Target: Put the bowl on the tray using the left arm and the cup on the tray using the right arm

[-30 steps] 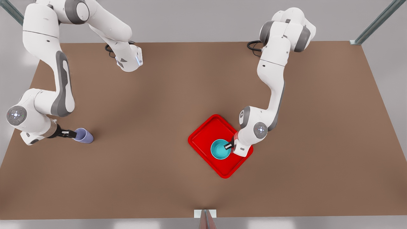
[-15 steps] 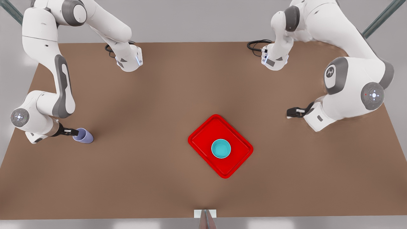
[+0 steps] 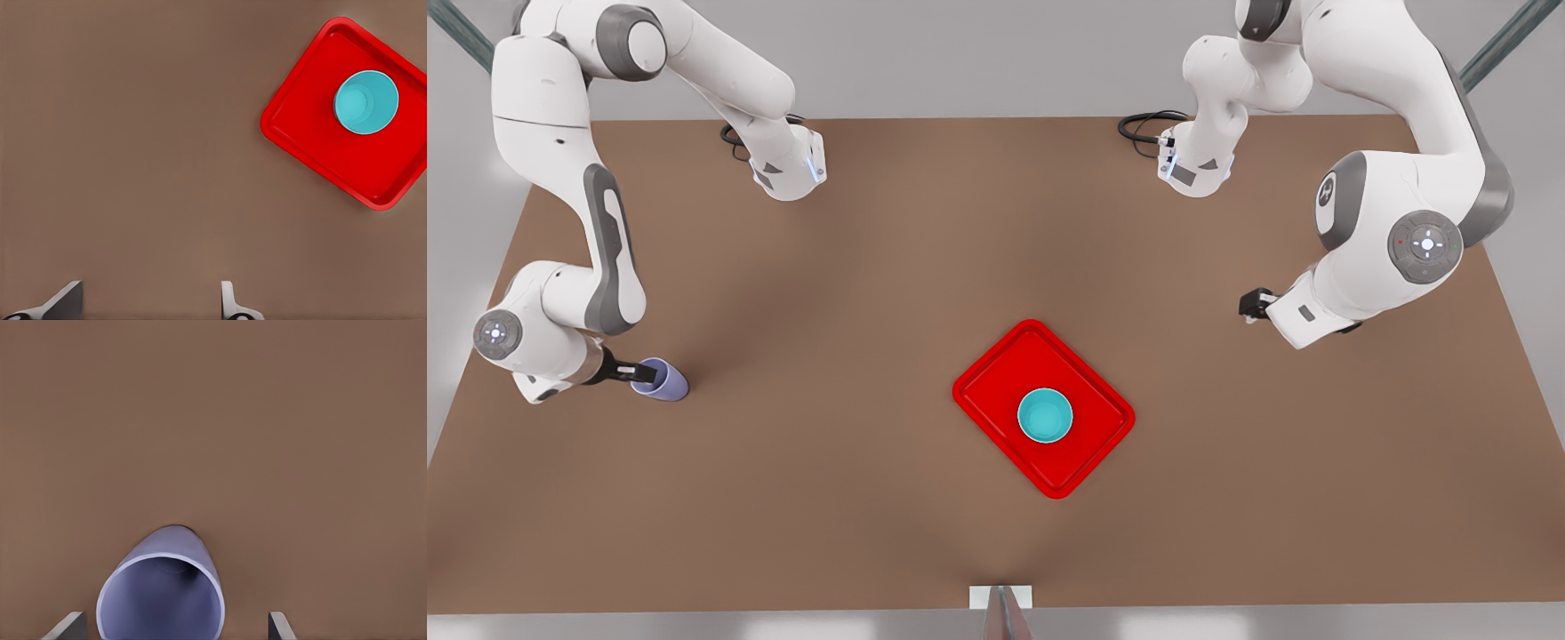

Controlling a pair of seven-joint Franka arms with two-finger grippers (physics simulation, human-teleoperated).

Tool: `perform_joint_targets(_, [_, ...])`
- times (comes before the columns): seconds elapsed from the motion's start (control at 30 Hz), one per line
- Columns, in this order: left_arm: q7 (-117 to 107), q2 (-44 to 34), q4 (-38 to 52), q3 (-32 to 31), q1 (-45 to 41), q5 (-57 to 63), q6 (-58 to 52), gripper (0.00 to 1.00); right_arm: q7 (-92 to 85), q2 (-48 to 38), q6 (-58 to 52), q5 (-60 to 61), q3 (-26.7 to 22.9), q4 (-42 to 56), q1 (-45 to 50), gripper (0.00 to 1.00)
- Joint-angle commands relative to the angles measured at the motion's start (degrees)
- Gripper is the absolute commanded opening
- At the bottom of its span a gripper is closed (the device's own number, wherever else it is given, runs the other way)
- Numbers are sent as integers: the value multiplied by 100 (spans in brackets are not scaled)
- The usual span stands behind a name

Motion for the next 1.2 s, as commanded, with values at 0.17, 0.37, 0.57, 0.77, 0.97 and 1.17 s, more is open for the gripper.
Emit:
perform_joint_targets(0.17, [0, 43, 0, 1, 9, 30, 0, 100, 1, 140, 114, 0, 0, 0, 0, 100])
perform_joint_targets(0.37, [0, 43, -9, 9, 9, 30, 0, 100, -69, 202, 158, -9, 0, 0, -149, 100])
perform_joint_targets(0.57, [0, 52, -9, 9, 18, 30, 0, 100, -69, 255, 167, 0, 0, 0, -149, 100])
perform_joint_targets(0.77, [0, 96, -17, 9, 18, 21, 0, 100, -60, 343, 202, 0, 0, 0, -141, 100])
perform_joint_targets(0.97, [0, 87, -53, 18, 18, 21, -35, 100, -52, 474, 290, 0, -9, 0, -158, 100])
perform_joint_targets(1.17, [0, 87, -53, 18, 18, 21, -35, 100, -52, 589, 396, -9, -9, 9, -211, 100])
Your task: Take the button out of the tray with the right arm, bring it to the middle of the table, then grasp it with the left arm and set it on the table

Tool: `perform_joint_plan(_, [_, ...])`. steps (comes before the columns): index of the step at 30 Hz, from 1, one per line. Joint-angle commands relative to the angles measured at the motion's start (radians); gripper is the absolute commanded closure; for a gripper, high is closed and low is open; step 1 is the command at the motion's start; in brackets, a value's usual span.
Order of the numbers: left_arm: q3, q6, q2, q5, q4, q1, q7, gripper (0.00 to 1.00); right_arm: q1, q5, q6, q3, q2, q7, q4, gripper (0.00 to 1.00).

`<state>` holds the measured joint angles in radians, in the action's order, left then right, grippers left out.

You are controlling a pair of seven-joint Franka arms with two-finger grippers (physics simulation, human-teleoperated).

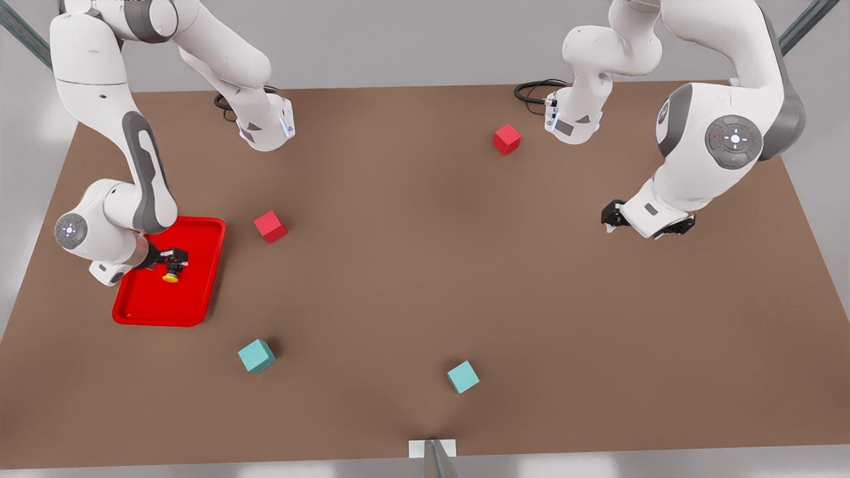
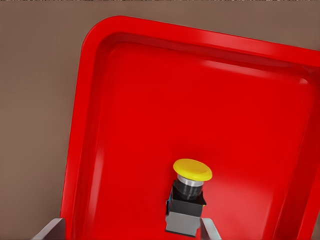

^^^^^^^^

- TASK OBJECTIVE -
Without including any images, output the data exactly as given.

- RESPONSE TO THE TASK -
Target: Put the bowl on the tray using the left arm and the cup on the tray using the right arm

[-30 steps] 
[-15 steps] 
[+0 steps] 

Controlling a pair of seven-joint Franka arms with two-finger grippers (physics simulation, human-teleoperated).

Tool: `perform_joint_targets(_, [_, ...])`
- times (comes before the columns): seconds elapsed from the motion's start (control at 30 Hz), one per line
- Columns, in this order: left_arm: q7 (-117 to 107), q2 (-44 to 34), q4 (-38 to 52), q3 (-32 to 31), q1 (-45 to 41), q5 (-57 to 63), q6 (-58 to 52), gripper (0.00 to 1.00); right_arm: q7 (-92 to 85), q2 (-48 to 38), q6 (-58 to 52), q5 (-60 to 61), q3 (-26.7 to 22.9), q4 (-42 to 56), q1 (-45 to 50), gripper (0.00 to 1.00)
- Joint-angle commands relative to the angles measured at the motion's start (degrees)
- Gripper is the absolute commanded opening
- At the bottom of its span a gripper is closed (the device's own number, wherever else it is given, runs the other way)
- Numbers are sent as integers: the value multiplied by 100 (spans in brackets are not scaled)
- The usual span stands behind a name

Motion for the next 1.2 s, as commanded, with values at 0.17, 0.37, 0.57, 0.77, 0.97 and 1.17 s, more is open for the gripper.
Emit:
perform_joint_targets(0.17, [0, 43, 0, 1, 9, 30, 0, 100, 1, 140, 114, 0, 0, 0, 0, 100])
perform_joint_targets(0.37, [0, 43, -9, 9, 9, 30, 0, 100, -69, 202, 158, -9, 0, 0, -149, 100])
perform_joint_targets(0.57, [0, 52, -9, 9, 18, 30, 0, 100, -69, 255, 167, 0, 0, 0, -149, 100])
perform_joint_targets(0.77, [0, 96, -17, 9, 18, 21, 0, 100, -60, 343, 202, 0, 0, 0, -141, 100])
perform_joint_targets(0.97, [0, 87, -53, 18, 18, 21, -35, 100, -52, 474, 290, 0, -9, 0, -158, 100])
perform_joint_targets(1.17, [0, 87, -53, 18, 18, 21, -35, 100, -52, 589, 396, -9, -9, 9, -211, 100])
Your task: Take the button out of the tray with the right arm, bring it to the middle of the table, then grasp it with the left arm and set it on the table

Tool: `perform_joint_plan(_, [_, ...])`. steps (comes before the columns): index of the step at 30 Hz, from 1, one per line. Joint-angle commands relative to the angles measured at the motion's start (radians); gripper is the absolute commanded closure; for a gripper, high is closed and low is open; step 1 is the command at the motion's start; in brackets, a value's usual span.
Order of the numbers: left_arm: q3, q6, q2, q5, q4, q1, q7, gripper (0.00 to 1.00); right_arm: q1, q5, q6, q3, q2, q7, q4, gripper (0.00 to 1.00).

`<state>` holds the measured joint angles in radians, in the action's order, left then right, grippers left out.

You are controlling a pair of seven-joint Franka arms with two-finger grippers (physics simulation, human-teleoperated).

No more output will be given.